Reproduce the listing below as it stands. Leave out each image.

Information shown Block Start

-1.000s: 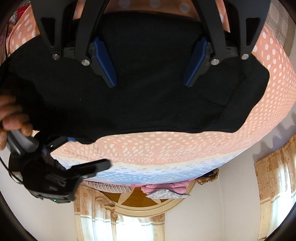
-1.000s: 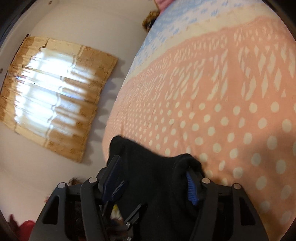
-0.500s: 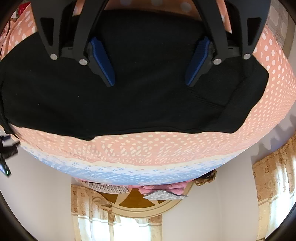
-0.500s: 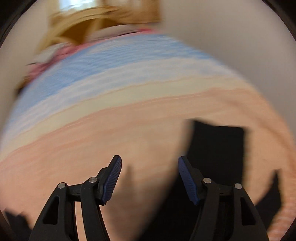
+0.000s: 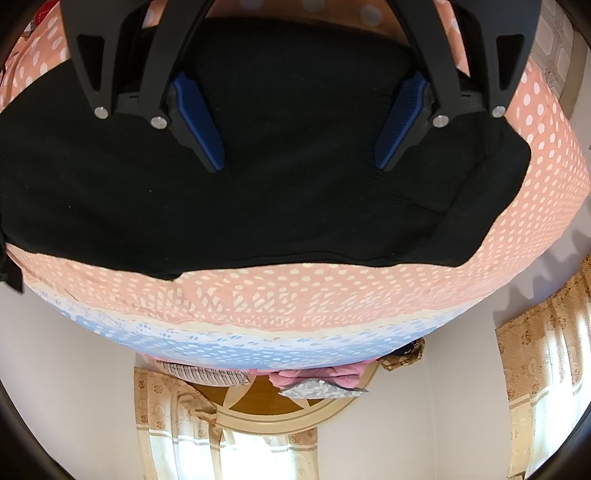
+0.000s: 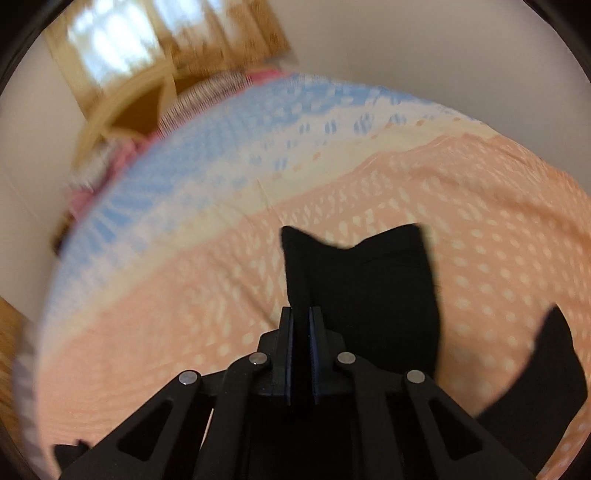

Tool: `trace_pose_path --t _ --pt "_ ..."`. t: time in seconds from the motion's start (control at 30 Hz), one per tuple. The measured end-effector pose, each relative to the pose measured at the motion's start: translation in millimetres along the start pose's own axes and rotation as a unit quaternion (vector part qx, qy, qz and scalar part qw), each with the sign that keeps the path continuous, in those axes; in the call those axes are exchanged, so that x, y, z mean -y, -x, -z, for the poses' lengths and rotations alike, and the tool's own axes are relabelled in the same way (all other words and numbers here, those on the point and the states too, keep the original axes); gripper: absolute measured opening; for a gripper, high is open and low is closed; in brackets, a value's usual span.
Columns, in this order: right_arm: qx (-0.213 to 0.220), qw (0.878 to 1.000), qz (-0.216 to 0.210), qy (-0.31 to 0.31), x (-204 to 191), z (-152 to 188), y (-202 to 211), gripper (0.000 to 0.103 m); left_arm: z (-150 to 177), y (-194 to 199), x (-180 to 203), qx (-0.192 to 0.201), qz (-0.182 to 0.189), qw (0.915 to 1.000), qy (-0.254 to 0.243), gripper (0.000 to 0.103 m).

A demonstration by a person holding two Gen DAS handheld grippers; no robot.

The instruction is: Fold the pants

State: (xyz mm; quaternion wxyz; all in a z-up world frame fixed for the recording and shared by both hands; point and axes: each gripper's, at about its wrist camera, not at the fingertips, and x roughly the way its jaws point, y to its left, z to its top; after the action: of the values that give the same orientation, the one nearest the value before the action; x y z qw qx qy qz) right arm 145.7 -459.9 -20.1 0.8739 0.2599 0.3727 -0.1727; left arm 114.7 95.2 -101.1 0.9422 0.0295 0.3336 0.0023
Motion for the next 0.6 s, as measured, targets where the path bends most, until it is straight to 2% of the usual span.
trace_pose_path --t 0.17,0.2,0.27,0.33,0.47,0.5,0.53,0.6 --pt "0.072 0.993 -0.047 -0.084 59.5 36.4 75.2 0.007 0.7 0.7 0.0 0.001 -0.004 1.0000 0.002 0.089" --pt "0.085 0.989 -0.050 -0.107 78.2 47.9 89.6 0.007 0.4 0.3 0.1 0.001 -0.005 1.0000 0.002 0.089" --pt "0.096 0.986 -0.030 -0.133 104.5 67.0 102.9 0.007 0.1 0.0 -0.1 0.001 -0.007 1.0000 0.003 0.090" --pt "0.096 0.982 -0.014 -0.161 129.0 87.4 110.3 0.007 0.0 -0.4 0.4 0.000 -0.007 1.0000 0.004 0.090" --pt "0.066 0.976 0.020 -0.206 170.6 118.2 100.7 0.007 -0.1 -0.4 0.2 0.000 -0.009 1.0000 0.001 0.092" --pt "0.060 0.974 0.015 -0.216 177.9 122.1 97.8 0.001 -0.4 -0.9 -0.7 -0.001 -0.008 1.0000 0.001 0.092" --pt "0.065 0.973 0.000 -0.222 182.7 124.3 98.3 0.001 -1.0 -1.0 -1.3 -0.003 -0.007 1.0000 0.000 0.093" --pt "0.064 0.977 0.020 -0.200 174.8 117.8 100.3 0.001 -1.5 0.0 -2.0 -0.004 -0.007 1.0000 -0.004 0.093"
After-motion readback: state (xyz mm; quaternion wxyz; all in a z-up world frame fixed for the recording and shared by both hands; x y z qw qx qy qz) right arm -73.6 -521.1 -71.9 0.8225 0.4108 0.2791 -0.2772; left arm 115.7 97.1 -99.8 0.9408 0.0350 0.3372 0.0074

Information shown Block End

■ **Response**
-1.000s: 
-1.000s: 
-0.500s: 
-0.500s: 
+0.000s: 
+0.000s: 

Tool: `trace_pose_path --t _ --pt "_ ..."`. t: time in seconds from the motion's start (control at 30 Hz), one per tuple. The measured end-effector pose, each relative to the pose measured at the motion's start: translation in millimetres along the start pose's own axes and rotation as a unit quaternion (vector part qx, qy, qz and scalar part qw), each with the sign that keeps the path continuous, in those axes; in the call those axes are exchanged, so that x, y, z mean -y, -x, -z, for the poses' lengths and rotations alike, and the tool's own axes are relabelled in the same way (all other words and numbers here, those on the point and the states too, keep the original axes); gripper: absolute measured opening; for a gripper, high is open and low is closed; in brackets, a value's usual span.
Columns, in this order: right_arm: qx (-0.213 to 0.220), qw (0.878 to 1.000), qz (-0.216 to 0.210), qy (-0.31 to 0.31), x (-204 to 191), z (-152 to 188), y (-202 to 211), gripper (0.000 to 0.103 m); left_arm: z (-150 to 177), y (-194 to 199), x (-180 to 203), qx (-0.192 to 0.201), qz (-0.182 to 0.189), qw (0.915 to 1.000), qy (-0.254 to 0.243), gripper (0.000 to 0.103 m).

A demonstration by a person holding two Gen DAS handheld grippers; no robot.

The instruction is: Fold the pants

State: (xyz mm; quaternion wxyz; all in a z-up world frame fixed for the recording and shared by both hands; point and axes: each gripper's, at about its wrist camera, not at the fingertips, and x roughly the way its jaws point, y to its left, z to its top; after the action: of the values that give the same orientation, the one nearest the value before the action; x y z qw qx qy qz) right arm 145.7 -459.9 -20.1 0.8739 0.2599 0.3727 -0.1727; left arm 114.7 95.2 -101.1 0.9422 0.0295 0.3336 0.0023
Motion for the next 0.6 s, as measured, targets where the path bends most, until it is straight to 2% of the usual span.
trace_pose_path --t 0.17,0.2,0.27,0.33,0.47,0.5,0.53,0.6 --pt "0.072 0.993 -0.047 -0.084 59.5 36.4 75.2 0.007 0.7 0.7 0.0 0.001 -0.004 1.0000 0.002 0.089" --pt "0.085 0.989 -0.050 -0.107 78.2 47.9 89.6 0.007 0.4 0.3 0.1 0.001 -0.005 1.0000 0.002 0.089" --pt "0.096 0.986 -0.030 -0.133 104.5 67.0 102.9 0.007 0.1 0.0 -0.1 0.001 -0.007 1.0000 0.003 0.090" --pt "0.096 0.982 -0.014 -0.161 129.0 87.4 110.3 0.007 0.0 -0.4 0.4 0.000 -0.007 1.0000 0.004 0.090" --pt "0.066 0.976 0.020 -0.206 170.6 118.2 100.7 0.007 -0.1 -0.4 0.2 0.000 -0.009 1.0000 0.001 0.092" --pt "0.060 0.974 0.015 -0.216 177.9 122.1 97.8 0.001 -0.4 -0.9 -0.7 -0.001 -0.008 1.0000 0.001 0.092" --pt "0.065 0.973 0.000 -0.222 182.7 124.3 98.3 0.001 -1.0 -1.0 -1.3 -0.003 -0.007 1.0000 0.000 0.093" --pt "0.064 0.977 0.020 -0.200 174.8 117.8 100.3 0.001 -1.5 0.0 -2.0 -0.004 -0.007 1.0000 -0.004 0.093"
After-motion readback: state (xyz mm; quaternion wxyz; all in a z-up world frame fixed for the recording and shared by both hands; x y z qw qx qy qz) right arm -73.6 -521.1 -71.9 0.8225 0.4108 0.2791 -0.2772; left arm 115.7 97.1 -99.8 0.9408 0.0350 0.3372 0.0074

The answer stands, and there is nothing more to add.